I don’t know what it is. I don’t have much to complain about. In fact, I really don’t have anything to complain about. Except maybe the constant state of my house. The never ending piles of laundry. The dishes that pile up the second you hit wash on the dishwasher. But that is motherhood. The consistent to -do list, the constant dealing with personalities, the ‘it’s never going to end’ pile of crap. That is what I signed on for when I decided to have kids. I really have no right to complain. It’s a little selfish, really. And I know that. But despite the mental knowledge that I have it pretty good, I am just… blah. I feel bad about it. I do. I know that this is the season to be happy. I just can’t muster it. I am just not merry around Christmas.

Being Merry around Christmas is not for everyone

As I spill coffee down my shirt while writing this, I can feel the mix of frustration and heaviness building inside. The little things do that to me these days. They manifest a reaction that would normally roll off my shoulders. In fact, I would probably post something funny on Facebook about it. But these days I am not in the mood.

Maybe it is depression brought on by loneliness. While I choose, most of the times happily, to be alone and not allow anyone in, it can be hard to fall asleep alone night after night. I worry that I will be 75 years old, walking around this old house alone, rescue Beagles on my heels, wishing my kids had more time to come for Christmas. But my marriage and divorce were so traumatic for me that I just can’t find it in me to trust anyone again. I am just not there. I cannot move on as fast as he did, already remarried and planning kids. I have just not healed yet. So, even if I could meet someone, which is less likely as the days pass, I would not be whole for them and that is just not fair.

When you are not merry around Christmas, it is hard.

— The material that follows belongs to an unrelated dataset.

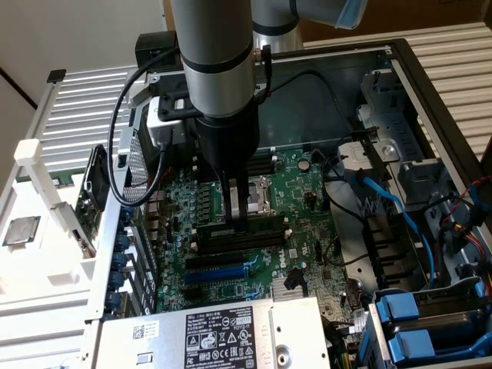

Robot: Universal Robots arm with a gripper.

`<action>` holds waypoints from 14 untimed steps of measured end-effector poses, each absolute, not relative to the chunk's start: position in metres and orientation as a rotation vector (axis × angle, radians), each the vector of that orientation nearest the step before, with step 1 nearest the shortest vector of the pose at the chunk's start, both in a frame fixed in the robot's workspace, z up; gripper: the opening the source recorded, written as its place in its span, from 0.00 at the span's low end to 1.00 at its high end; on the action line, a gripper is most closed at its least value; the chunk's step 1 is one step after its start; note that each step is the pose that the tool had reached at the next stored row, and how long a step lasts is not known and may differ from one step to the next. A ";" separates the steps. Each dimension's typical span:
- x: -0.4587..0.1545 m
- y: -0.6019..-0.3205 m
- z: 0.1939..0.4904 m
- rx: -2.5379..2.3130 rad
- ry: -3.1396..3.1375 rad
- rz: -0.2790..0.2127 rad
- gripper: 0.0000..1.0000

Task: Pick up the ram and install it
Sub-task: 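Insert the ram into the slot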

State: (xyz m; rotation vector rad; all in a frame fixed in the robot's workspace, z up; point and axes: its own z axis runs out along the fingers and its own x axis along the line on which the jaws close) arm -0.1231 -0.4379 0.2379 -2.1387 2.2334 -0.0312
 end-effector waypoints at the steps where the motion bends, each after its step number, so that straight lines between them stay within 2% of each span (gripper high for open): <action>1: -0.123 -0.438 0.238 -2.138 2.234 -0.031 0.13; 14: -0.124 -0.438 0.236 -2.136 2.236 -0.031 0.13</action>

It could be that sometimes it is all just all too much. The responsibility of raising three girls, hopefully well, and doing everything necessary to make sure they succeed. I take that job very seriously and usually enjoy it a lot. I never don’t want to parent or have my kids with me. It kills me when they leave, even for a weekend with their dad. But, after a while, the pressure just loads up and weighs me down. With the holidays, I am the one getting teacher gifts, stepping in to my daughter’s class to do the class party when no one else will, buying and wrapping all of the gifts for my kids, decorating, remembering plays and sing a longs, moving those damn elves, dealing with the overexcited girls and their endless chatter about Christmas at bedtime, and handling the life that I have built for them to grow into. It just feels like a house is sitting on my shoulders sometimes. A house full of rooms filled with their hopes and dreams, their schedules, their needs and their happiness.

It could be that the holidays have never really held anything terribly special for me. Before I was adopted I don’t even think we had Christmas. After I was adopted we did, and they were awesome, but I think I had already decided that nothing good happens around the holidays. My birth mother, whose story I thought I knew until recently, was born and died around the holidays. I think just having her in my past brings a lot of sorrow to my holiday season. It just shadows it, making it hard to let go and believe in the magical happiness that surrounds it. Even when I was married, I had to plan everything, handle everything and take care of it all. It never felt like a season of someone loving me. It just was a time of year for me to do even more to take care of others.

I don’t know. It could be a combination of it all. I truly love Christmas with my kids and watching their faces light up with every package. I feel honored that I can give them Christmas when so many can’t. I love that I can keep the image of magic in it for them. I do get great joy out of watching them.

But for me, who they have started to notice never has a present under the tree, it is hard to be merry all Christmas season long. Here and there and a huge spurt on Christmas for the kids is about it. The rest of the time I feel tired and on the brink of tears. Which I have to hide. Because I don’t want my kids to see.

I would bet that I am not the only one. I bet there are more people that feel the way I do, for a variety of reasons, over the holidays, than those who are completely happy and merry all the time. I would bet that this time of the year is the hardest for more people than you know.

So as you deck the halls and shop for those you love, be kind all season long to everyone. The woman checking you out – even if you had to wait 45 minutes in line. The man ringing the Salvation Army bell – even if it is the 45th one you have seen that day. The child who is having a tantrum in the store and adding to your stress level. Be kind to everyone. Say Thank You. Say Merry Christmas.


Because you never know if they really are merry this Christmas season or just faking it because they think it is what everyone else expects them to do.